> [EXERCISE GOAL] The records below hold a stretch from the line with "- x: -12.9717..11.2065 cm" through the line with "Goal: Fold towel"; return exactly those lines, ends included, and nothing more.

> [TASK DATA]
---

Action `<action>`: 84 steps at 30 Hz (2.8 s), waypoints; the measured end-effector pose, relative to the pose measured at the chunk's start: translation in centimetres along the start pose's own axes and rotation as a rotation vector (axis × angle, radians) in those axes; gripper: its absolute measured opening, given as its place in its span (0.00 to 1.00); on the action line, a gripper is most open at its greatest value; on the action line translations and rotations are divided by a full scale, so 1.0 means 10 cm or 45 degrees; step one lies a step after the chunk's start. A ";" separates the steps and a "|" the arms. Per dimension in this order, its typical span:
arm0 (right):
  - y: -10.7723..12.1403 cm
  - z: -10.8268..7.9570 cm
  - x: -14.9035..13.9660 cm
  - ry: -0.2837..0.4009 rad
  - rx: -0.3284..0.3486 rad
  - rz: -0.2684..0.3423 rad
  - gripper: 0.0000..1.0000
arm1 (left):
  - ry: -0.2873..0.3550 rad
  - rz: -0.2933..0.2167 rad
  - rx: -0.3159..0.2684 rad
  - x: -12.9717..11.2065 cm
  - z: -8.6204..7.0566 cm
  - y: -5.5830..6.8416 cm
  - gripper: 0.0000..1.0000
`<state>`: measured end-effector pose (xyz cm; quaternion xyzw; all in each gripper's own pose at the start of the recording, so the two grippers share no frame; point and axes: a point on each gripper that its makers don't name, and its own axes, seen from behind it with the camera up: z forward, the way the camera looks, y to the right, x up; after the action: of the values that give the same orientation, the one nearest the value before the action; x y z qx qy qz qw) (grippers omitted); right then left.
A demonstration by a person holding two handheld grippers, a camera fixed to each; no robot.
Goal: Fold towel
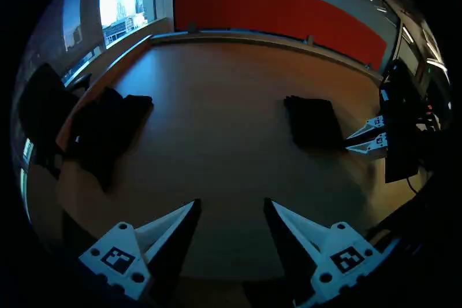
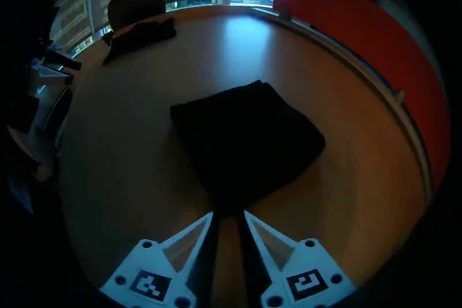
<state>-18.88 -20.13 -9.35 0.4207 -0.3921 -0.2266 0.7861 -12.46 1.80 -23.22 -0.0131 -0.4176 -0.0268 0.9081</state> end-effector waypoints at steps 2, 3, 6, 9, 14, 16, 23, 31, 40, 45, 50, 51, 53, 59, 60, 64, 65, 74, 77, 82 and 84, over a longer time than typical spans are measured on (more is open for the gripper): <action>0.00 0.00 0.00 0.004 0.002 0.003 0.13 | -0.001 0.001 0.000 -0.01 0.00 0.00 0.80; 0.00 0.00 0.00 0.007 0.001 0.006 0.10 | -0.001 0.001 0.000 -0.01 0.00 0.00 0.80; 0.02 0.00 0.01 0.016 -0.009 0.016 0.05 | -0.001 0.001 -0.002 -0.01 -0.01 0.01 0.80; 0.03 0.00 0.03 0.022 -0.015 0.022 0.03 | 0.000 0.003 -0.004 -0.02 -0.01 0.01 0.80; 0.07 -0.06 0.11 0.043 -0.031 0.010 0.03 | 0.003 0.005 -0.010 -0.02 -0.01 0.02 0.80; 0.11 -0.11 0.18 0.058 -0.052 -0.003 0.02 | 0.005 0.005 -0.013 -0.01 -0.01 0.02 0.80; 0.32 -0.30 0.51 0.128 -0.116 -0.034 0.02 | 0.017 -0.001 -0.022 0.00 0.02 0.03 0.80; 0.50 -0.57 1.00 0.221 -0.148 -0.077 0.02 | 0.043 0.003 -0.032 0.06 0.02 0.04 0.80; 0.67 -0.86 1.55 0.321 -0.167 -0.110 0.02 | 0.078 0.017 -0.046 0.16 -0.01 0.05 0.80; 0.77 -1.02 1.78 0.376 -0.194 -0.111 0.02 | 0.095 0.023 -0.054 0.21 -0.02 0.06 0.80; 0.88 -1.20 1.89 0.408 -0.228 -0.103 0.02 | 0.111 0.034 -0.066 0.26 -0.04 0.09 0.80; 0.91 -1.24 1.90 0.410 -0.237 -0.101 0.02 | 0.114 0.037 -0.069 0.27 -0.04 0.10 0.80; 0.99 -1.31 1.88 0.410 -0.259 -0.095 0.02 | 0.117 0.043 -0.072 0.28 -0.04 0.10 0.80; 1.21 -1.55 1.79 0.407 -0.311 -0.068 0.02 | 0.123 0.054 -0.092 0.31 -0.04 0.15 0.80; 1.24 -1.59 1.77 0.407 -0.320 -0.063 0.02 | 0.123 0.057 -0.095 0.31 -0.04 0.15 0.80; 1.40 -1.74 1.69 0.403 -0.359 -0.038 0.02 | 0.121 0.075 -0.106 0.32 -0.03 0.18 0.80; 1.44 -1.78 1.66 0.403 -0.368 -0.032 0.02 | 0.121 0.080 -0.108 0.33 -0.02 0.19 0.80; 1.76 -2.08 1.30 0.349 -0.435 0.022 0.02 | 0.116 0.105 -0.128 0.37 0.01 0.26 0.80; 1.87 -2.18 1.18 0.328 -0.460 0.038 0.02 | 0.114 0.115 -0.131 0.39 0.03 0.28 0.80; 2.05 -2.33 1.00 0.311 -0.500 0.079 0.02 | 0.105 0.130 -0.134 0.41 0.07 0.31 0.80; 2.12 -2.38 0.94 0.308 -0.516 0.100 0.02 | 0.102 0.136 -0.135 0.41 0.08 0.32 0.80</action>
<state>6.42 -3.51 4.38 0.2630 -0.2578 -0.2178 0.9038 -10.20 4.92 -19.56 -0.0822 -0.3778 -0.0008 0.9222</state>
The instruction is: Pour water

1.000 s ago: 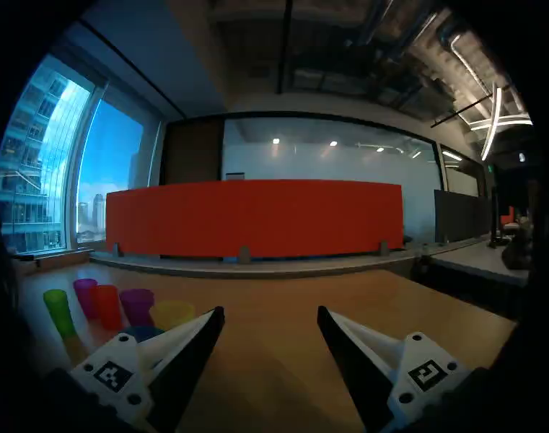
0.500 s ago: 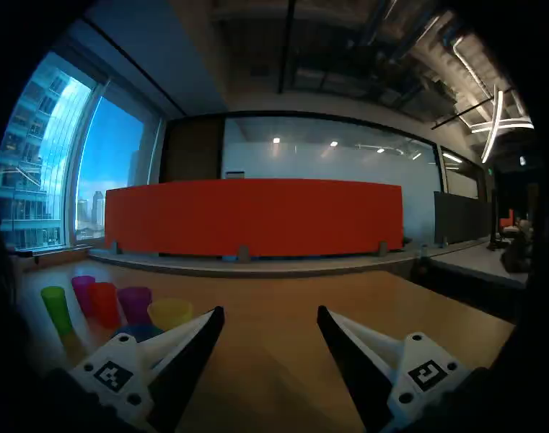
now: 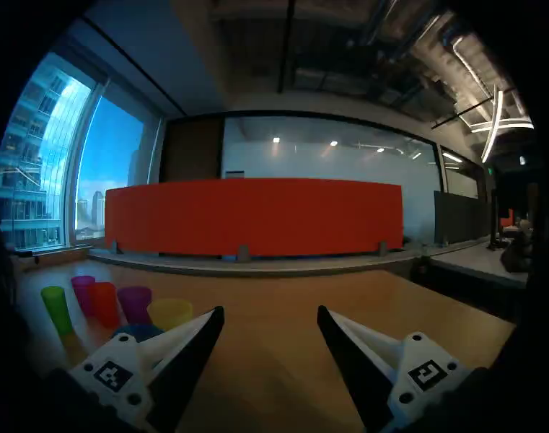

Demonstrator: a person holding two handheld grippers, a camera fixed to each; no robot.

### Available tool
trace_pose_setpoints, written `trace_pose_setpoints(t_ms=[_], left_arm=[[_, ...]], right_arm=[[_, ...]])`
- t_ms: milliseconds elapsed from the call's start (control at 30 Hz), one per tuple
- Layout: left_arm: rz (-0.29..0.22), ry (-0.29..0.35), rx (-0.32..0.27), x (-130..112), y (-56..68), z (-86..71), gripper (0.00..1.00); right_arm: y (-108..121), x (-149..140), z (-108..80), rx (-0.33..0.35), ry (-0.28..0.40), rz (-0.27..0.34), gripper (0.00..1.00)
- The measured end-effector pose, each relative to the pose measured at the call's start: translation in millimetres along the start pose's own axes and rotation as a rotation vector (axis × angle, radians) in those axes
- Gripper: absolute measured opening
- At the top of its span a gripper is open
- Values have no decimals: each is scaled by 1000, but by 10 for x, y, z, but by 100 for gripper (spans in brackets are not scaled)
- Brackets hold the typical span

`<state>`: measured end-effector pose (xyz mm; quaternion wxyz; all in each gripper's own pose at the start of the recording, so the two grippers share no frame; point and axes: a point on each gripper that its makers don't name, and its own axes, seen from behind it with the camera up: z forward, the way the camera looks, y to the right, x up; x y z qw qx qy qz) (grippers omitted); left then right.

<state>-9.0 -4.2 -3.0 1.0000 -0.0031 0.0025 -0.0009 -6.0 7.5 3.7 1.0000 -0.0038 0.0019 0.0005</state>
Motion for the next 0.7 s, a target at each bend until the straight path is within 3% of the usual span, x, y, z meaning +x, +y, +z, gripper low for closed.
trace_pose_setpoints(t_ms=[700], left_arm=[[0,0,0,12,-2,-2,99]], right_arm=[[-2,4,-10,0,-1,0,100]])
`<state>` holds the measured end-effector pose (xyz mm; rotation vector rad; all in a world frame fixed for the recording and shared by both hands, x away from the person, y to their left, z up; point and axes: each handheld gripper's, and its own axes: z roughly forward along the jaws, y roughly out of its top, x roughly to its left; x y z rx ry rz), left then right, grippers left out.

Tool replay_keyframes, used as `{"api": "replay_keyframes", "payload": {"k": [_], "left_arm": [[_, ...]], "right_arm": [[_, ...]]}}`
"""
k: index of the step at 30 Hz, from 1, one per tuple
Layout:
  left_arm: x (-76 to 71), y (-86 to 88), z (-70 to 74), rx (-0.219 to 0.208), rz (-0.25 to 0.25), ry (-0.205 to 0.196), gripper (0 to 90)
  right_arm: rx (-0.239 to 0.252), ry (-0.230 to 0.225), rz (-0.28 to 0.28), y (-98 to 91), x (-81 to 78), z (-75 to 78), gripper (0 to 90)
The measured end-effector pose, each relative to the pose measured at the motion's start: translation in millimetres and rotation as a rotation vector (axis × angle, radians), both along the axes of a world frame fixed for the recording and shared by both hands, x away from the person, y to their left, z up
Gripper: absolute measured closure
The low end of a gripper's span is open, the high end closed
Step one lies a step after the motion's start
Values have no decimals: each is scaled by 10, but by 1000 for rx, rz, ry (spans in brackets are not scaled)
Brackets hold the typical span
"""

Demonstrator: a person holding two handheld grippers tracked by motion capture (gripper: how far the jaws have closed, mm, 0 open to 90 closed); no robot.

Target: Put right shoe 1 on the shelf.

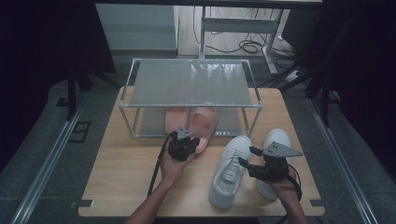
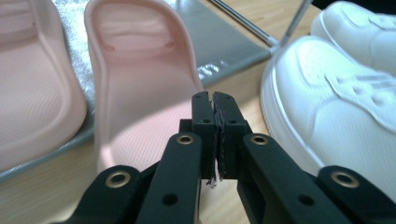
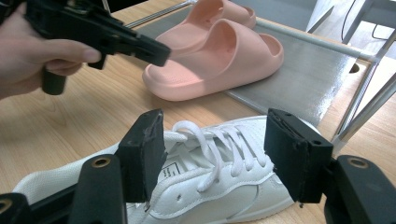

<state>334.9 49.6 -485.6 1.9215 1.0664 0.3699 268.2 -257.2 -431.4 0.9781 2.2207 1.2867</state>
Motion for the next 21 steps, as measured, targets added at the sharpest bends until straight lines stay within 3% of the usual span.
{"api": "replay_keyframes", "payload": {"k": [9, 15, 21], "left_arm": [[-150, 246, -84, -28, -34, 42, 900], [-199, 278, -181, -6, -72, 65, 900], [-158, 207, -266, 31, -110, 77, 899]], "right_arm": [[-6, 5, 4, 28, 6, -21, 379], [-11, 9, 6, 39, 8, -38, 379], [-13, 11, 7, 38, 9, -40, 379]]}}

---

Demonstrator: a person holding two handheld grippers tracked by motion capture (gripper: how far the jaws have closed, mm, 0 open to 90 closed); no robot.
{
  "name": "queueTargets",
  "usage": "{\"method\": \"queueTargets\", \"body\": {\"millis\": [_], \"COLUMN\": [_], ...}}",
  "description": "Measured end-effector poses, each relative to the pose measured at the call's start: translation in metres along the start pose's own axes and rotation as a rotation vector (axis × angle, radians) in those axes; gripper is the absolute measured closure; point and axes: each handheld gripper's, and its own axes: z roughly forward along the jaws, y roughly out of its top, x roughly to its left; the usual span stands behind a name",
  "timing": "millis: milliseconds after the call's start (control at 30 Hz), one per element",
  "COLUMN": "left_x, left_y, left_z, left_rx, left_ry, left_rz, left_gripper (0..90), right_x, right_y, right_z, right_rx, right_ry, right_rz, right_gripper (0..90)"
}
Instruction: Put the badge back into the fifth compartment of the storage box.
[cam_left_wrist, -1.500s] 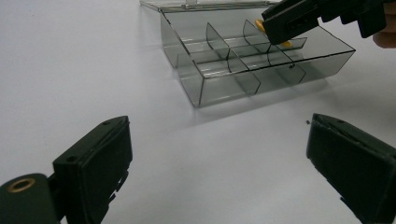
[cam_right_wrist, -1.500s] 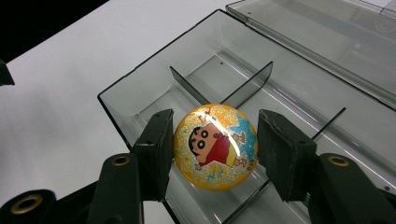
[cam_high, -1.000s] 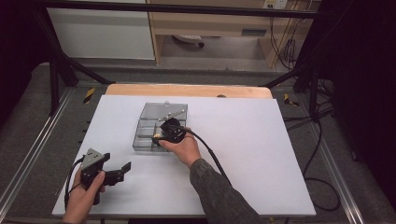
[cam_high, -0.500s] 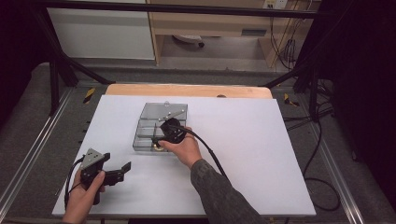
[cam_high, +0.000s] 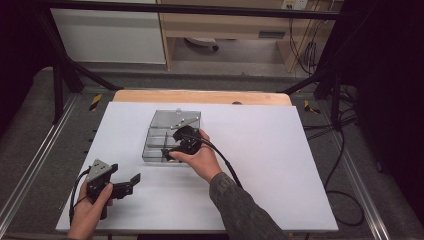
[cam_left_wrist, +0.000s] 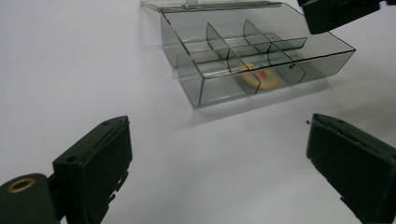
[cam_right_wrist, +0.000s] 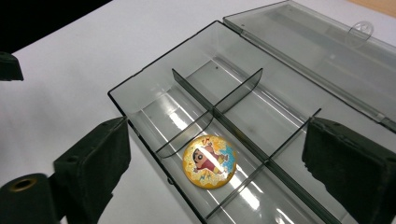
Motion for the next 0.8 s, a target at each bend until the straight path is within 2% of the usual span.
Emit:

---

> [ANSWER BOX]
  - x: -12.9717..11.2065 cm
  - z: -8.6204..7.0566 cm
  - y: -5.5830..6.8416 cm
  - gripper: 0.0000..1.0000
`<state>`: measured end-effector pose (xyz cm; quaternion xyzw; all in each gripper's own pose at the start of the recording, so the two grippers share no frame; point and axes: a point on each gripper that its makers don't name, and its own axes, seen from behind it with the camera up: z forward, the way the camera looks, y to the right, x up; after the action: of the values that give the same orientation, the one nearest the value before the action; x y z qx qy qz qw) (grippers omitted); right then left.
A demonstration by a person holding two handheld grippers, a camera fixed to each; no robot.
Goal: Fold towel

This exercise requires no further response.